Mas estou persuadido de que, sumárias como são, dar-lhe-ão em que pensar, e se as circunstâncias o fizerem testemunha de alguma manifestação, o senhor já as observará com menos prevenção, pois poderá firmar o seu raciocínio numa base.

Há dois elementos no Espiritismo: a parte experimental das manifestações e a doutrina filosófica.
Todos os dias me visitam pessoas que nada viram e que crêem tão firmemente quanto eu, convencidas, apenas, pelo estudo da parte filosófica.
Para elas o fenómeno das manifestações é acessório.
O fundo, a doutrina, a ciência se lhes afiguram tão soberbas e tão racionais, que aí encontram tudo quanto é necessário para lhes satisfazer às aspirações íntimas, mesmo com abstração do fato das manifestações: e concluem que, mesmo supondo a inexistência destas, não deixa a doutrina de ser a que melhor resolve um sem-números de problemas tidos como insolúveis.
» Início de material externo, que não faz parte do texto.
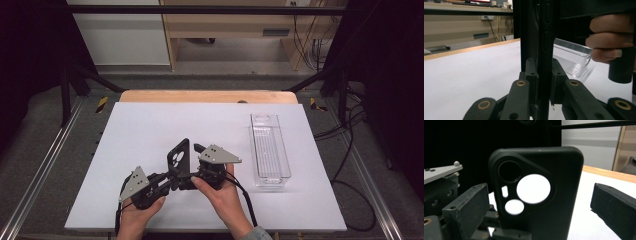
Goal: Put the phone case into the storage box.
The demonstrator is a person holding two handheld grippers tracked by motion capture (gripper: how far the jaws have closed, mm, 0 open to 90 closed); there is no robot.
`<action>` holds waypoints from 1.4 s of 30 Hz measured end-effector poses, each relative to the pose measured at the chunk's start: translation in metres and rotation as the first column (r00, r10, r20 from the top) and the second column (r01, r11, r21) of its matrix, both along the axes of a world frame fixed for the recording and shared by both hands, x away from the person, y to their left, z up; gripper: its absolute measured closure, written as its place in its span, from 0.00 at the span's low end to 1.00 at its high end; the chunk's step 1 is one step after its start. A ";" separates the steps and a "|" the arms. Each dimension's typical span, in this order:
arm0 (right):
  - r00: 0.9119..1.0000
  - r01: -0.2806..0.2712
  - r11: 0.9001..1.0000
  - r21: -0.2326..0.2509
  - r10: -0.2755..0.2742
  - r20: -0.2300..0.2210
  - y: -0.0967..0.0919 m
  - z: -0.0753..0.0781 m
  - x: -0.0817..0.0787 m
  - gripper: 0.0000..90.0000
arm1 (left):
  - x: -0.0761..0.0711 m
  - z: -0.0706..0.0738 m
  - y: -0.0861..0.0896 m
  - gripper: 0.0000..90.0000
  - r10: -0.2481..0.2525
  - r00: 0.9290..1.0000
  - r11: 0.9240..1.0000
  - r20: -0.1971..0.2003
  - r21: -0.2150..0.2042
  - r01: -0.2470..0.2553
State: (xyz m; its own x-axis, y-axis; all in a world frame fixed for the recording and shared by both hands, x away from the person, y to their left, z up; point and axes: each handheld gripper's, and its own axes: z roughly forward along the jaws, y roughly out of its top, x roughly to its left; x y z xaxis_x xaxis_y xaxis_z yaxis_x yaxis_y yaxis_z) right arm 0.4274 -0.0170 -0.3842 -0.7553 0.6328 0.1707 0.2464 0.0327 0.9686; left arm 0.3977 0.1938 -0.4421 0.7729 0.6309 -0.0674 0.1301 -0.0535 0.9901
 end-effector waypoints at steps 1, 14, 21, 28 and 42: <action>1.000 0.002 1.000 0.001 -0.002 0.001 0.000 0.000 0.000 0.03 | -0.001 0.000 -0.001 0.89 -0.006 1.000 1.000 0.000 0.002 0.006; 0.999 0.031 1.000 0.008 -0.031 0.016 0.001 -0.002 -0.001 0.03 | -0.006 -0.001 -0.012 0.89 -0.050 0.999 0.999 -0.001 0.013 0.050; 1.000 0.029 0.999 0.013 -0.029 0.007 0.001 -0.004 0.000 0.04 | -0.006 -0.001 -0.012 0.90 -0.054 0.999 0.999 -0.001 0.002 0.054; 1.000 0.016 1.000 0.019 -0.016 -0.005 0.001 -0.008 0.000 0.05 | -0.005 -0.002 -0.010 0.90 -0.048 0.999 0.999 -0.009 -0.013 0.048; 1.000 0.026 1.000 0.015 -0.026 0.000 0.003 -0.009 -0.003 0.14 | -0.004 -0.005 -0.007 0.90 -0.038 0.999 0.999 -0.021 -0.023 0.038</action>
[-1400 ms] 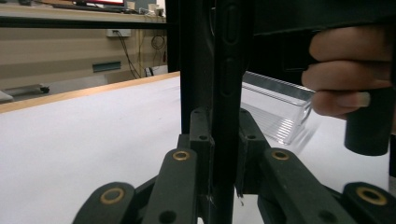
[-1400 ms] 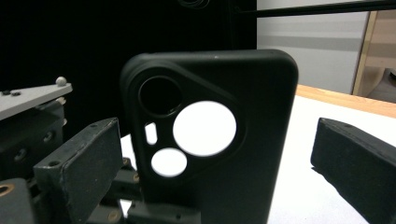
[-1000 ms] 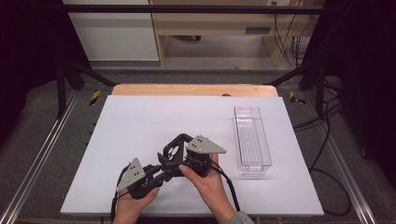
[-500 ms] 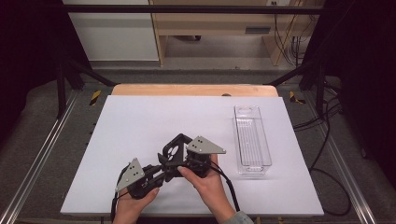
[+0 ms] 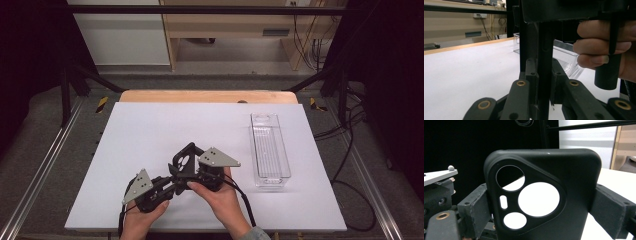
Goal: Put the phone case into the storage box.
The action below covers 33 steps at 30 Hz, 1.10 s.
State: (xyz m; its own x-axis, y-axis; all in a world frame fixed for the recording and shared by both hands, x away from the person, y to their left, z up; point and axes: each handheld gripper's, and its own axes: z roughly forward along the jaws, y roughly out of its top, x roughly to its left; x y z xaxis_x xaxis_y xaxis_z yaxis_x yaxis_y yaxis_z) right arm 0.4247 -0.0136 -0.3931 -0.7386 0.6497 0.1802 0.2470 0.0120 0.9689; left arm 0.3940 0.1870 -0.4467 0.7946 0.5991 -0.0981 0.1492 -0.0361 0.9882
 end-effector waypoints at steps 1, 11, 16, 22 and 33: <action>1.000 0.000 1.000 -0.003 0.000 0.001 0.000 0.000 0.000 0.14 | 0.000 0.000 0.000 0.90 0.001 1.000 1.000 0.000 0.001 -0.001; 0.998 0.048 0.998 -0.038 -0.050 -0.037 -0.003 0.005 0.002 0.15 | 0.000 0.000 -0.002 0.80 0.046 0.999 0.999 0.020 0.025 -0.046; 0.994 0.100 0.994 -0.044 -0.101 -0.033 -0.008 0.013 0.012 0.15 | 0.002 0.002 0.004 0.50 0.103 0.994 0.994 0.024 0.030 -0.104; 0.986 0.162 0.983 -0.081 -0.165 -0.035 -0.021 0.036 0.036 0.15 | 0.004 0.005 0.023 0.30 0.172 0.985 0.983 0.027 0.061 -0.174; 0.953 0.294 0.947 -0.131 -0.301 -0.030 -0.062 0.071 0.090 0.15 | -0.001 0.008 0.086 0.13 0.313 0.949 0.946 0.034 0.082 -0.315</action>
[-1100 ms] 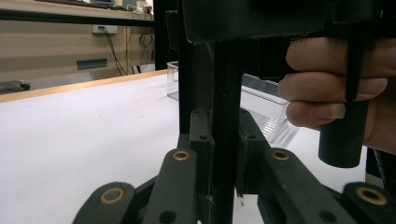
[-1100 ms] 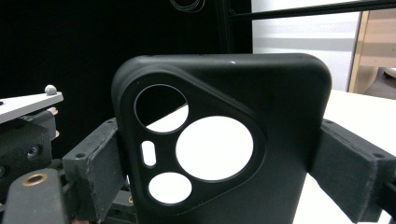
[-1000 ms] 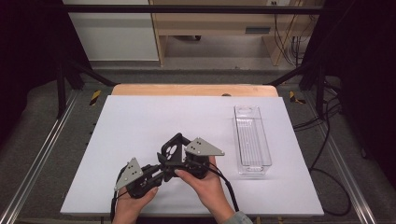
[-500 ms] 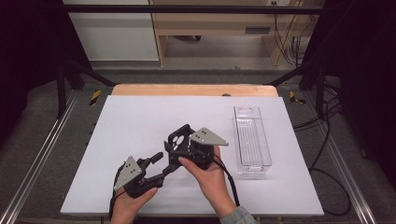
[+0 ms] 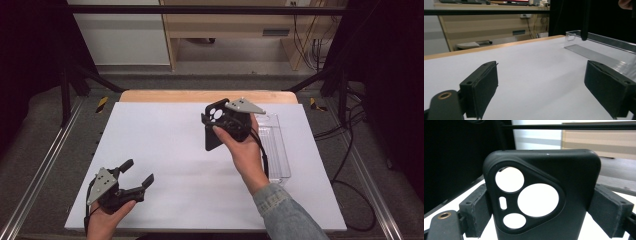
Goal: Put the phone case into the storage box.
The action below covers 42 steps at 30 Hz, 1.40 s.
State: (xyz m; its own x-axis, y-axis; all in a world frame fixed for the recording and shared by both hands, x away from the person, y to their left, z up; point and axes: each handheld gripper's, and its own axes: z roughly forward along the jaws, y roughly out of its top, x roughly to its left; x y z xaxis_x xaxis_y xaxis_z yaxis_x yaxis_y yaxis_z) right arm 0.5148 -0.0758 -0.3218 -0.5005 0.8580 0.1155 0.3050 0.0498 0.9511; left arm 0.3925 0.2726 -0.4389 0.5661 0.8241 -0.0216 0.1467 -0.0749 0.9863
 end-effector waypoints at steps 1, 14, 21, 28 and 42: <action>1.000 0.015 1.000 0.004 -0.015 -0.003 -0.003 0.001 0.005 0.15 | 0.002 -0.002 0.002 0.12 0.003 1.000 1.000 -0.006 0.014 -0.003; 0.983 0.180 0.984 -0.009 -0.181 -0.028 -0.041 -0.001 0.050 0.15 | 0.016 -0.006 0.027 0.10 0.108 0.994 0.994 -0.010 0.014 -0.108; 0.968 0.252 0.968 -0.019 -0.252 0.013 -0.063 0.001 0.061 0.15 | 0.018 -0.006 0.026 0.07 0.115 0.993 0.993 -0.006 0.031 -0.115; 0.953 0.302 0.953 -0.023 -0.302 0.017 -0.079 0.002 0.069 0.15 | 0.018 -0.006 0.028 0.05 0.126 0.992 0.991 -0.005 0.034 -0.126; 0.924 0.383 0.923 -0.031 -0.382 0.016 -0.104 -0.005 0.086 0.16 | 0.021 -0.009 0.025 0.04 0.110 0.994 0.993 -0.012 0.050 -0.109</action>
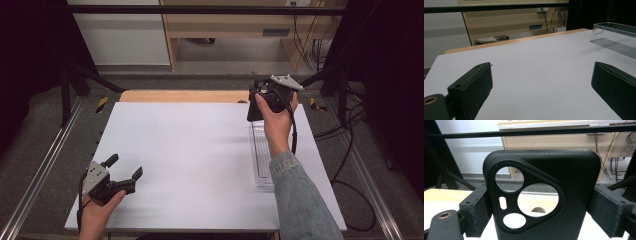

Muitos me confessaram que essas ideias, ainda que de maneira confusa, já lhes tinham germinado no cérebro.
O Espiritismo as veio formular ou dar-lhes corpo, e lhes é um raio de luz.
Isto explica o número de adeptos que a simples leitura do Livro dos Espíritos produziu.
O senhor acredita que isso teria acontecido se nos tivéssemos agarrado às mesas girantes e falantes?

V.
— Com muita razão, diz o senhor que das mesas girantes saiu toda uma doutrina filosófica.
Bem longe estava eu de suspeitar das consequências que surgiriam de um fato que se olhava como simples objeto de curiosidade.
Agora percebo quão vasto é o campo que aos nossos olhos abre o seu sistema.

A.
K.
— Disso me dispenso, senhor.
O senhor me honra sobremaneira atribuindo-me tal sistema, que aliás não me pertence.
Todo ele nasceu dos ensinos dos Espíritos.
Eu vi, observei, coordenei e procuro fazer as outras pessoas compreenderem aquilo que compreendo.
Esta é a parte que me toca.

Entre o Espiritismo e os outros sistemas filosóficos existe esta diferença capital: os últimos são obra de homens mais ou menos esclarecidos, ao passo que, neste que o senhor me atribui, não tenho o mérito de ter inventado um só princípio que seja.
Diz-se: a filosofia de Platão, de Descartes, de Leibnitz, mas não se dirá: a doutrina de Allan Kardec; eu infelizmente, pois, que importância pode ter um nome numa questão tão grave?

O Espiritismo tem auxiliares muito preponderantes, ao lado dos quais somos simples átomos.